DOI: 10.1002/aenm.202001826 DOI Help

Authors: Jake E. Entwistle (The University of Sheffield) , Samuel G. Booth (The University of Sheffield) , Dean S. Keeble (Diamond Light Source) , Faisal Ayub (The University of Sheffield) , Maximilian Yan (The University of Sheffield) , Serena A. Corr (The University of Sheffield) , Denis J. Cumming (The University of Sheffield) , Siddharth V. Patwardhan (The University of Sheffield)
Co-authored by industrial partner: No

Type: Journal Paper
Journal: Advanced Energy Materials , VOL 278

State: Published (Approved)
Published: September 2020
Diamond Proposal Number(s): 2257

Open Access Open Access

Abstract: The use of silica as a lithium‐ion battery anode material requires a pretreatment step to induce electrochemical activity. The partially reversible electrochemical reduction reaction between silica and lithium has been postulated to produce silicon, which can subsequently reversibly react with lithium, providing stable capacities higher than graphite materials. Up to now, the electrochemical reduction pathway and the nature of the products were unknown, thereby hampering the design, optimization, and wider uptake of silica‐based anodes. Here, the electrochemical reduction pathway is uncovered and, for the first time, elemental silicon is identified as a reduction product. These insights, gleaned from analysis of the current response and capacity increase during reduction, conclusively demonstrated that silica must be reduced to introduce reversible capacity and the highest capacities of 600 mAh g−1 are achieved by using a constant load discharge at elevated temperature.

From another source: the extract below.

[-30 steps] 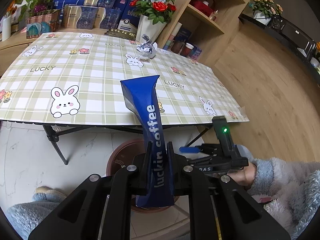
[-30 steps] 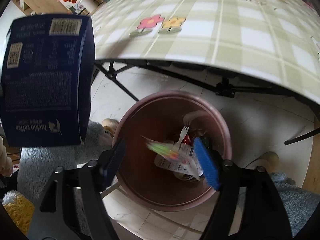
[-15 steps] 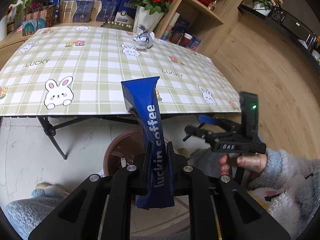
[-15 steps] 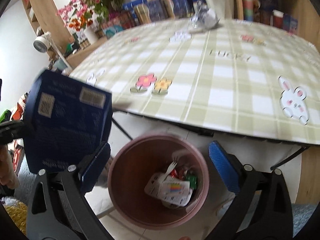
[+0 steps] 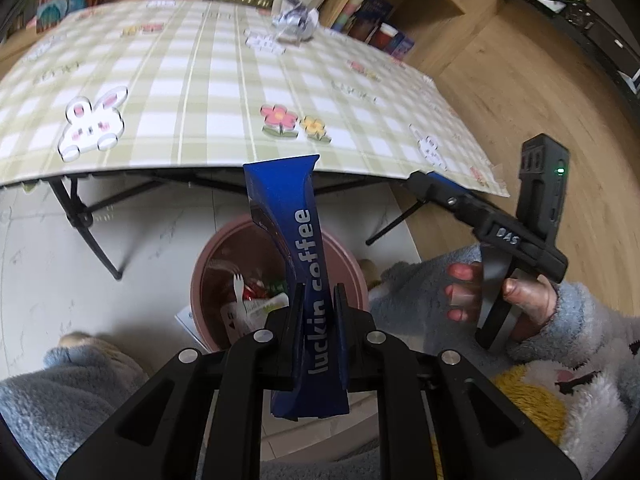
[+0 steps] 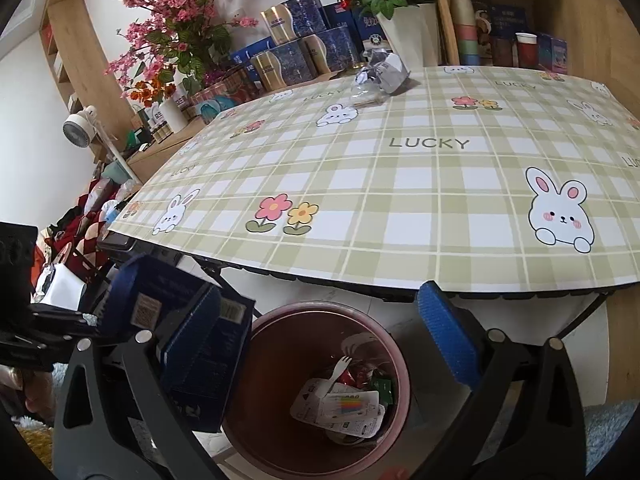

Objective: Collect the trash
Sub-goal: 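Open the right gripper over the bin while the left gripper releases the coffee bag into it, then move both grippers back over the table toward the crumpled foil wrapper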

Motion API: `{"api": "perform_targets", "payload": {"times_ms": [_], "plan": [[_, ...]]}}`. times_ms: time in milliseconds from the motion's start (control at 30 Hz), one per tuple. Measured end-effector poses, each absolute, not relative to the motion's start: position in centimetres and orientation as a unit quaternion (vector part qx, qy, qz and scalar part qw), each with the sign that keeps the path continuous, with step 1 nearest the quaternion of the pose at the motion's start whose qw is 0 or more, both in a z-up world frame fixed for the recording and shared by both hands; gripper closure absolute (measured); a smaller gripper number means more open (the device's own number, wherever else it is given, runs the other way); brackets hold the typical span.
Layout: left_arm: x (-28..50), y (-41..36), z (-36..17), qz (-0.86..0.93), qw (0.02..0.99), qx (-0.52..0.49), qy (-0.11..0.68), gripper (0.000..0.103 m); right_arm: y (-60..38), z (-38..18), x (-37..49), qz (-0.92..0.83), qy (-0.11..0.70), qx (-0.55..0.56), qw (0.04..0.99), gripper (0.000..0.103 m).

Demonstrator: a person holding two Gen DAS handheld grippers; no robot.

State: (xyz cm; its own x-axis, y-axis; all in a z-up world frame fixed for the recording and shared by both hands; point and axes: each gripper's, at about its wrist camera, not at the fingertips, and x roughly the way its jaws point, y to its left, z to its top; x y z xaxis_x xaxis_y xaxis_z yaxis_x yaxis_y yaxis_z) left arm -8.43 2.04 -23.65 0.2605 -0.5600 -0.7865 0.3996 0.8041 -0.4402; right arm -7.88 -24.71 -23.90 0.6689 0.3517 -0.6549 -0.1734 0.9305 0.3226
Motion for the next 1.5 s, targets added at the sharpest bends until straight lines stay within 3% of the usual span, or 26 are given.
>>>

Characterization via total scattering X‐ray pair distribution function analysis reveal the reduction products are amorphous in nature, highlighting the need for local structural methods to uncover vital information often inaccessible by traditional diffraction. These insights contribute toward understanding the electrochemical reduction of silica and can inform the development of pretreatment processes to enable their incorporation into next‐generation lithium‐ion batteries.